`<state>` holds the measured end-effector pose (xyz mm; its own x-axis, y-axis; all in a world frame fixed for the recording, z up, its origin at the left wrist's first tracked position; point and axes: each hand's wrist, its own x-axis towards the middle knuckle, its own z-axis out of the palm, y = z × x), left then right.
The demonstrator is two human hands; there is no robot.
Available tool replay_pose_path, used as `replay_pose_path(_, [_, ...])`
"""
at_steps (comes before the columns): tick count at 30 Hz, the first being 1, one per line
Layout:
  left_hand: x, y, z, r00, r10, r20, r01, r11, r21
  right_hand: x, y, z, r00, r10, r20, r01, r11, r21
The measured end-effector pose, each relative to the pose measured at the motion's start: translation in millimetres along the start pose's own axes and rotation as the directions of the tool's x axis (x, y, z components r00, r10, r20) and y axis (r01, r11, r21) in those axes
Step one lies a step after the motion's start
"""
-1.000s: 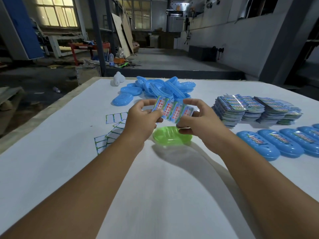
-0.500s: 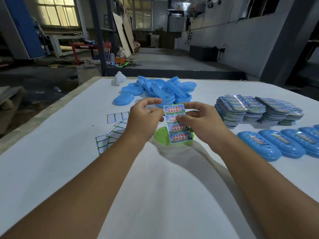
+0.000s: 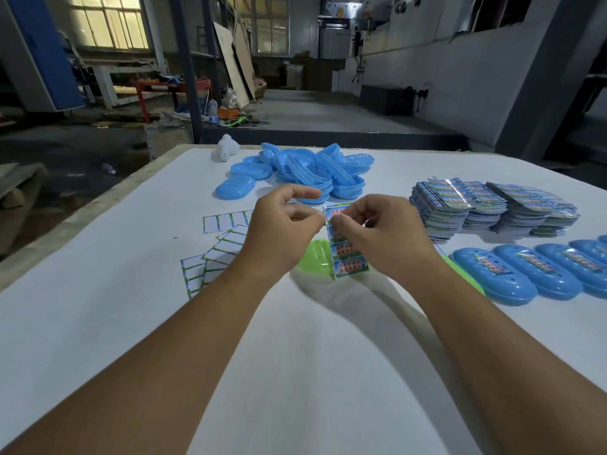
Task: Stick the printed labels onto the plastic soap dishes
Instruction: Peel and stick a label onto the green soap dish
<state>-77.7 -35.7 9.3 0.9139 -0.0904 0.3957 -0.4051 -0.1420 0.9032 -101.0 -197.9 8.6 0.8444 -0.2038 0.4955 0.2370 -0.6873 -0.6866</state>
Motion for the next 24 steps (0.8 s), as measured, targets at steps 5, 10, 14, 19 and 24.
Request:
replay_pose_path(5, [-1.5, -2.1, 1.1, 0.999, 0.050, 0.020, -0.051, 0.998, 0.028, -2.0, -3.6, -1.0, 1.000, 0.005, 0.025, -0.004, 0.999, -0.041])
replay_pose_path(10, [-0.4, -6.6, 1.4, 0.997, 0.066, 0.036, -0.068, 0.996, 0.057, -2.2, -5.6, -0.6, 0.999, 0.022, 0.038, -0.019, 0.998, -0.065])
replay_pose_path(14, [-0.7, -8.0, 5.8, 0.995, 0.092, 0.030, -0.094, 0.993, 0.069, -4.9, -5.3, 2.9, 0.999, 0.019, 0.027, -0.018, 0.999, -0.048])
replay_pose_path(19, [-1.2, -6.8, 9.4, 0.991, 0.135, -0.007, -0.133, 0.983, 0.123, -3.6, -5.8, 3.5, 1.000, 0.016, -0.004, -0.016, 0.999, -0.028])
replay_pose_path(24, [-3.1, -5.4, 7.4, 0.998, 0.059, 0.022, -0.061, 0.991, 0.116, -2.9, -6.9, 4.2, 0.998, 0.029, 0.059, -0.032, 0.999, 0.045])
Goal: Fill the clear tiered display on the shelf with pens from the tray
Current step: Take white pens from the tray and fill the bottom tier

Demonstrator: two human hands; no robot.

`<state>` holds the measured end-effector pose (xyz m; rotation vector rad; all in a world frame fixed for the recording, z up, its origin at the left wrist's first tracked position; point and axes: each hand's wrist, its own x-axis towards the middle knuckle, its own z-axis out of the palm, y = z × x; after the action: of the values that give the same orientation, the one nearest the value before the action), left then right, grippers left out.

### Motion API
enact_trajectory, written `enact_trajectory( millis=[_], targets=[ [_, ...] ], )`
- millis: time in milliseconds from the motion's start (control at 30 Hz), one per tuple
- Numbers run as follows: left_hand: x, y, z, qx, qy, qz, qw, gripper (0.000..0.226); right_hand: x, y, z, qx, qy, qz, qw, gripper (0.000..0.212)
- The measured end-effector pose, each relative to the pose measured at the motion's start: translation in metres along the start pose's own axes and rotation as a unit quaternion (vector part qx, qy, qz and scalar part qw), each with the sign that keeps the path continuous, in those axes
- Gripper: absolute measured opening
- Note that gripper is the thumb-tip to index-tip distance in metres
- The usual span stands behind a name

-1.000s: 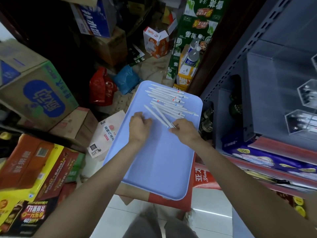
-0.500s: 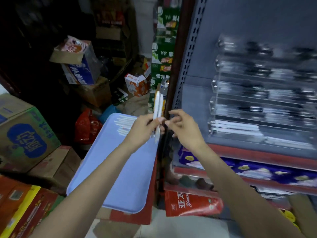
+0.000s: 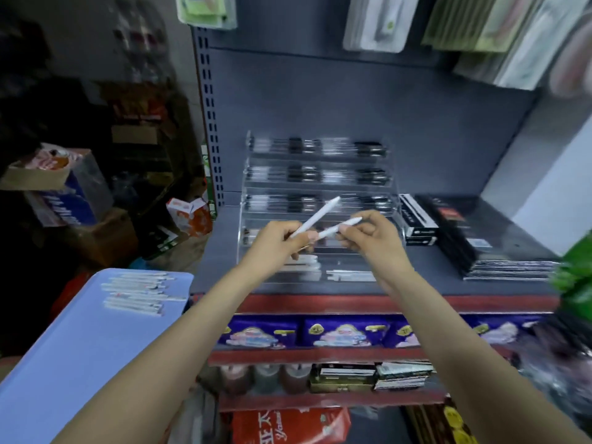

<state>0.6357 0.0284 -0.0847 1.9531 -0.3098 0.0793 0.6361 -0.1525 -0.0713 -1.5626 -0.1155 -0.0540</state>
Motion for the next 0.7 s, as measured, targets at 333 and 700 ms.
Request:
enact_trajectory(
  millis=[333, 700],
  targets=[
    [0.024, 0.003, 0.051, 0.064, 0.016, -0.021, 0.998, 0.012, 0.004, 0.017, -0.095, -0.168, 0.030, -0.036, 0.985, 0.014],
    [0.030, -0.008, 0.071, 0.145, 0.034, -0.055, 0.987, 0.008, 0.026, 0.044, -0.085, -0.477, -0.058, -0.097, 0.871, 0.015]
  ],
)
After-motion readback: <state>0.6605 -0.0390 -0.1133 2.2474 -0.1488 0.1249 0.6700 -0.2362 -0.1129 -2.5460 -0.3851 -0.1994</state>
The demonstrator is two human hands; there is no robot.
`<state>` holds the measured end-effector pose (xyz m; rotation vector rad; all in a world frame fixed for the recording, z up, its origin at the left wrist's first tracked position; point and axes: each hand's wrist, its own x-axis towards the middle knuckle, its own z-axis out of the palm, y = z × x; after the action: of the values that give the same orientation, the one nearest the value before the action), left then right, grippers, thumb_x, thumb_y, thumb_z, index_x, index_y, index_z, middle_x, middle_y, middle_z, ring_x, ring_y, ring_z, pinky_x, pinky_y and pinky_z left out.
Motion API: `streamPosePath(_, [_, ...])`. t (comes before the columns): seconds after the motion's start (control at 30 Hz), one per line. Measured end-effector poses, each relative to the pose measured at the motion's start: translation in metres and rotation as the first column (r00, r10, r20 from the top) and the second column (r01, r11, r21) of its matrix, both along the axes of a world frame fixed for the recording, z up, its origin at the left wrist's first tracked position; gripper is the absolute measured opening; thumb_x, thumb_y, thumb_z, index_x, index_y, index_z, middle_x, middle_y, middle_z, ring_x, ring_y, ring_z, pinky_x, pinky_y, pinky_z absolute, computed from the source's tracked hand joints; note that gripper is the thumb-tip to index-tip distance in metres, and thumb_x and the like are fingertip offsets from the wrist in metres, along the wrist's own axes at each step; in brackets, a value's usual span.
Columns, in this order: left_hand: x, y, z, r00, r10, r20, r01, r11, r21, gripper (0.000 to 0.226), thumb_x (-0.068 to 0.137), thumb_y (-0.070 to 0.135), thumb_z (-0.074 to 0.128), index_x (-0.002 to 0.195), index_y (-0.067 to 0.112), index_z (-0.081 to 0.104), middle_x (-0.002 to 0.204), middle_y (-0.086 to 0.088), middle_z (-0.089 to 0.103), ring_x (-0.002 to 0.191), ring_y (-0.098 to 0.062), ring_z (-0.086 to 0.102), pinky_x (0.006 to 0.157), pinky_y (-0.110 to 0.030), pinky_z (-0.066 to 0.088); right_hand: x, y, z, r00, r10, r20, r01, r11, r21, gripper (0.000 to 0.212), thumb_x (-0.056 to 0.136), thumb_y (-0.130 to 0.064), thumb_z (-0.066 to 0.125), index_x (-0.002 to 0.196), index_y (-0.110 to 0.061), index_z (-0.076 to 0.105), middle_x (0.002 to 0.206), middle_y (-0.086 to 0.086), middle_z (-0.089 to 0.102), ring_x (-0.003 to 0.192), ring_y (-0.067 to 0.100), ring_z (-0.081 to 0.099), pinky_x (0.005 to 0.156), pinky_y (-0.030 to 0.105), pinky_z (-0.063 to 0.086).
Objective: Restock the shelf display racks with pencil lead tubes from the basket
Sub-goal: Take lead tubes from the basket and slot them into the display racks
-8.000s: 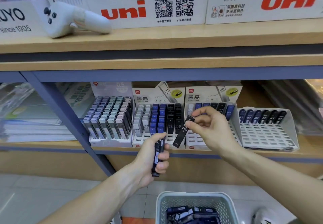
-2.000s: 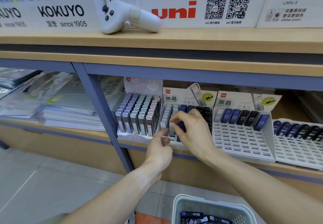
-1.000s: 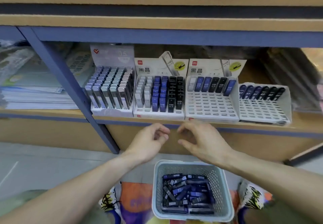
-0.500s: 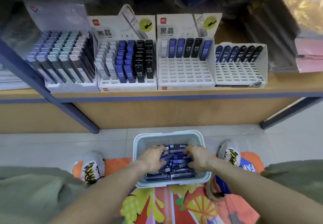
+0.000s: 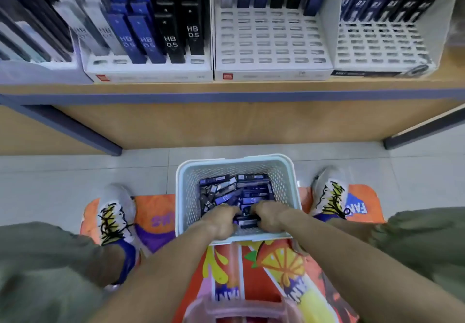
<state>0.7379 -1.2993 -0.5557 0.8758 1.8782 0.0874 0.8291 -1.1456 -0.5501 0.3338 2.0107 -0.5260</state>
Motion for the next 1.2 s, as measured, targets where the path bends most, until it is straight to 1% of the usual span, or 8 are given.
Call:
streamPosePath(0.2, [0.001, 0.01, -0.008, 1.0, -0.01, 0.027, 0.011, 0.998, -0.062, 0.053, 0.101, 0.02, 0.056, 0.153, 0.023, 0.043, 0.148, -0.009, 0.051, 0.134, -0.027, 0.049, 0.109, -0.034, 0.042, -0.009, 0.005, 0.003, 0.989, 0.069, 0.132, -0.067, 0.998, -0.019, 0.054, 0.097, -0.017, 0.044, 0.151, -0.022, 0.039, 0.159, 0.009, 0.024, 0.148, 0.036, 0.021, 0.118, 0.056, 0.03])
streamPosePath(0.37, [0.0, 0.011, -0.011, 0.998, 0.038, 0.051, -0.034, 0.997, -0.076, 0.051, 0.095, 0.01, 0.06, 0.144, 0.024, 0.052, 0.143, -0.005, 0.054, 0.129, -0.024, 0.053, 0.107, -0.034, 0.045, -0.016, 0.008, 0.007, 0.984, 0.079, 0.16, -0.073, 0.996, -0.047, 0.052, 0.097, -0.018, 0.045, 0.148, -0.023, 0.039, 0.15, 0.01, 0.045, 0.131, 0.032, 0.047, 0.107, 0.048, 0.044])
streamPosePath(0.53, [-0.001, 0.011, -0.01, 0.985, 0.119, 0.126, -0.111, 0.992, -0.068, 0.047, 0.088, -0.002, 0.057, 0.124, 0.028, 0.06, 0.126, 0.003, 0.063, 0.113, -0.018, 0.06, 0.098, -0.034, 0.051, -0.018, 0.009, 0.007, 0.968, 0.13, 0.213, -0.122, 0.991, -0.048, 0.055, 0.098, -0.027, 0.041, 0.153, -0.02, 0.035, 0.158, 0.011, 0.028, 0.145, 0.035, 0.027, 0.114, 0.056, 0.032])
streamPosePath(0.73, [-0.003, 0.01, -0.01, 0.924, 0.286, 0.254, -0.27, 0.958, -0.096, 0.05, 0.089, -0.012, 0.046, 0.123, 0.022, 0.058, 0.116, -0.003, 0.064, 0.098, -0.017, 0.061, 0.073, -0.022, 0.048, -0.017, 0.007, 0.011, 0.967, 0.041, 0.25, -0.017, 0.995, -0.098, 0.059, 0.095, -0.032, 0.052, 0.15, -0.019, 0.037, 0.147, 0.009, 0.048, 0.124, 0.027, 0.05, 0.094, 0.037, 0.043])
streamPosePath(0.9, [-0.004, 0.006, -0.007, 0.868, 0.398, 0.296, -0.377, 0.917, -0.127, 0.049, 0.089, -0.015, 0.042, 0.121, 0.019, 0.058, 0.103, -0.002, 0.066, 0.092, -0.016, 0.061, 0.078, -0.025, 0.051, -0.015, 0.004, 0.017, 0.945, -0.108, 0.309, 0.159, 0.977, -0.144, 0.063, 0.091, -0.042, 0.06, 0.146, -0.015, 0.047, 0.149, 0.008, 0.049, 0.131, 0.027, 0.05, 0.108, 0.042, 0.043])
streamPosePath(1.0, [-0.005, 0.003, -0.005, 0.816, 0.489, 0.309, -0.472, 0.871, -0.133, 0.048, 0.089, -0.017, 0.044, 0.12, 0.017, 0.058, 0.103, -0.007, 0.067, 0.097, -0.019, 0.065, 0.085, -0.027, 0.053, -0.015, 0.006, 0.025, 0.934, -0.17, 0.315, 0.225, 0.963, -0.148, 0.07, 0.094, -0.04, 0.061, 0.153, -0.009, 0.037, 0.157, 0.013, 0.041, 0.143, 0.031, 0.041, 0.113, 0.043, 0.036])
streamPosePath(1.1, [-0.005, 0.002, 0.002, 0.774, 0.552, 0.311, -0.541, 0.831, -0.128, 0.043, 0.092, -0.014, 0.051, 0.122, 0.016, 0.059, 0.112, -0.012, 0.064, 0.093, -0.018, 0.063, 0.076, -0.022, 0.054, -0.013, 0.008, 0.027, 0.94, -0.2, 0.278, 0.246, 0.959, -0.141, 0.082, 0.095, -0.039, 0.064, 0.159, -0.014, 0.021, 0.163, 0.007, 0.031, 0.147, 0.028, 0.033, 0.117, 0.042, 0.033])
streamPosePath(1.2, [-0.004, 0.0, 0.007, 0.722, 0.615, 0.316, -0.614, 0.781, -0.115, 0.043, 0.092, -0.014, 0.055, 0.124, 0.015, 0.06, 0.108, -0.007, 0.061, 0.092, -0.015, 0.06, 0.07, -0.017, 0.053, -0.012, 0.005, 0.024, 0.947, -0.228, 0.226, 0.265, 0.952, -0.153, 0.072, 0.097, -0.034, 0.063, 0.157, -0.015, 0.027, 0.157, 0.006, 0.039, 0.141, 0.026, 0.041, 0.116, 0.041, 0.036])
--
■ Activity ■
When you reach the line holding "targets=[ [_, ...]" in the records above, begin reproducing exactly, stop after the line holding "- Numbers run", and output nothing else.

■ Finished task ■
enact_trajectory, written `enact_trajectory( millis=[_], targets=[ [_, ...] ], )`
- millis: time in milliseconds from the motion's start (control at 30 Hz), one per tuple
- Numbers run as follows: left_hand: x, y, z, qx, qy, qz, qw, gripper (0.000..0.226); right_hand: x, y, z, qx, qy, qz, qw, gripper (0.000..0.212)

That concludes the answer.